How to plot probabilistic forecasts

Probabilistic forecasts give you insights into possible futures. In this post, I suggest that the best plot type to show them all at a glance is a ridgeline plot.

Areas of doubt and uncertainty

In data-driven operations, decisions are based on numeric expectations about what the future holds. Usually, these expectations come from point forecasts or from the expected value of probabilistic forecasts (the average of multiple opinions). Sometimes, decisions need to take into account risk, and so our uncertainty about the future is expressed by adding a prediction interval around these forecasts. What we need to see really depends on how we plan to use the information.

For example, I usually pack a rain coat if there’s more than 1% chance of rain during my trip. So I’m interested in the uncertainty of the forecaster.

However, when scoping out opportunities in data, we often do not know beforehand what we’re looking for. In those cases, taking a look at all possible outcomes may be exactly what we need. For example, we might find out that plotting expected values and prediction intervals—the conventional way of plotting forecasts—is useless when only 2 distinct outcomes are likely to occur. Clearly, the conventional way doesn’t cut it.

Probability distribution showing two distinct possible outcomes: around +10 or around -10. The expected value is 0, but there is a very small chance of that actually happening.

Fortune favours the ridge

In comes the ridgeline plot, a way to visualise density distributions over another dimension (such as time). It is still relatively new, given that it’s Wikipedia page simply redirects to it’s origin story as a music album cover.

At Seita, we use ridgeline plots to show every possible outcome of probabilistic forecasts. In the example below on the left, we show how the confidence of fluctuating temperature forecasts deteriorates as we look further into the future. On the right, we show how the confidence of temperature forecasts improves as we approach the hour we forecast.

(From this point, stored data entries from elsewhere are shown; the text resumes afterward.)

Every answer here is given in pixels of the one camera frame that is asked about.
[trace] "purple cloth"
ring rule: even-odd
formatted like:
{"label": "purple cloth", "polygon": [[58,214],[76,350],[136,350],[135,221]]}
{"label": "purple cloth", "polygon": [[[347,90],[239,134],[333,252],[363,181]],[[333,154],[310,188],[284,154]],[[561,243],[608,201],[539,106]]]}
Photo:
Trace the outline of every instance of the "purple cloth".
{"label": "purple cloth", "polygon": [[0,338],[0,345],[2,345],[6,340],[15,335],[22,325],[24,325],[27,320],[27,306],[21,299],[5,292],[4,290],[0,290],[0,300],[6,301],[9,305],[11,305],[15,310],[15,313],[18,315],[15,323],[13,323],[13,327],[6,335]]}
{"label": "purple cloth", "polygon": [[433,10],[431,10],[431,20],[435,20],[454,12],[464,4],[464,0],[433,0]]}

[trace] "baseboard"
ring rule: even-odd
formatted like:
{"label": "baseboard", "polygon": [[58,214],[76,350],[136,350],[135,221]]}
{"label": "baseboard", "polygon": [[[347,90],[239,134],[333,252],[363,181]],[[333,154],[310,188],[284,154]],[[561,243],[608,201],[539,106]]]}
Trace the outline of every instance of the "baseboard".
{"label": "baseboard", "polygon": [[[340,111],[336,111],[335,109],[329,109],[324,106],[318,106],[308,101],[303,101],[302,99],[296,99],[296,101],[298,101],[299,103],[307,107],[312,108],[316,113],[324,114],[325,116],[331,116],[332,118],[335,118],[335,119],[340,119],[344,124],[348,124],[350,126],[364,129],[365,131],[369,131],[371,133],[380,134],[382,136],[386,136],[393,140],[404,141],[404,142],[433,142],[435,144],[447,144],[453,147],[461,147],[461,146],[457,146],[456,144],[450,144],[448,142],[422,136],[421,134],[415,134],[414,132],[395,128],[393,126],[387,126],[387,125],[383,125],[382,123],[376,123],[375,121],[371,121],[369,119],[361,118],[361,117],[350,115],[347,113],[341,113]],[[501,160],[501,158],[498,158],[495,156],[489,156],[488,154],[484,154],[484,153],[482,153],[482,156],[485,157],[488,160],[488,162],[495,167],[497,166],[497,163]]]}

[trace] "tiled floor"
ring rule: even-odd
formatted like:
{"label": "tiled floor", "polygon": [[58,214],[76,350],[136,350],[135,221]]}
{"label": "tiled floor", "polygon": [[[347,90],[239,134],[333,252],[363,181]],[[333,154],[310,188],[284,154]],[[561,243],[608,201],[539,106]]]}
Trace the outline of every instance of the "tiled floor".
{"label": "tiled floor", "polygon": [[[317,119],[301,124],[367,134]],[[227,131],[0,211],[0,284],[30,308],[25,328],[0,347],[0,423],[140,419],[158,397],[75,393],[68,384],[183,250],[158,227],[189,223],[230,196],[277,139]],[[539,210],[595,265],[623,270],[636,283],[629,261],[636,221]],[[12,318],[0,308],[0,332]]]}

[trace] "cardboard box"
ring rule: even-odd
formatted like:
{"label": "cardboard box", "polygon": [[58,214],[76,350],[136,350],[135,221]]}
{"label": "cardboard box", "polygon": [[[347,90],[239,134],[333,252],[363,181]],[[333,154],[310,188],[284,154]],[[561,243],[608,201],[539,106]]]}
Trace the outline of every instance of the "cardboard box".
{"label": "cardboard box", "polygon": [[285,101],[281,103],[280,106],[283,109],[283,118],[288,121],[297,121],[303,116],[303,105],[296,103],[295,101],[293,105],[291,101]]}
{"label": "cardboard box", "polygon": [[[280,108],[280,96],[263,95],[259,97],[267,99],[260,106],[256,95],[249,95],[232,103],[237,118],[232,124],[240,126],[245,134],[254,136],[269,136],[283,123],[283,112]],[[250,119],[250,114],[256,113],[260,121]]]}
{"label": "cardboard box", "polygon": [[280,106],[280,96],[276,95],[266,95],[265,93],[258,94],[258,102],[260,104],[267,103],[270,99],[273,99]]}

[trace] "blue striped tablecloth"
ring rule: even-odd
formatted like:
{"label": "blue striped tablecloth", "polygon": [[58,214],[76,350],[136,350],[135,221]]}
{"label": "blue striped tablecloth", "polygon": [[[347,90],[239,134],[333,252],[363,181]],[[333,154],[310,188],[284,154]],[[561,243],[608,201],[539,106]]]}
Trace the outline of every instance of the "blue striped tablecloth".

Ridgeline plot looking forwards into the future, showing forecasts made at one time about different times in the future. The confidence of fluctuating temperature forecasts deteriorates as we look further into the future.

Ridgeline plot looking backwards into the past, showing forecasts made at different times about one specific time in the future. The confidence of temperature forecasts improves as we approach the hour we forecast.

From such graphs, you can quickly gain a lot of insights:

  • Detect risks, for example, of overnight frost.
  • Distinguish scenarios, in case forecasts show multi-model distributions (not shown here).
  • Know when things become more certain, maybe because relevant information with predictive power becomes available.
  • Know when things are more certain. For example, this forecasting model seems to be more confident in predicting daily minima and maxima than intermediate temperatures (see left plot).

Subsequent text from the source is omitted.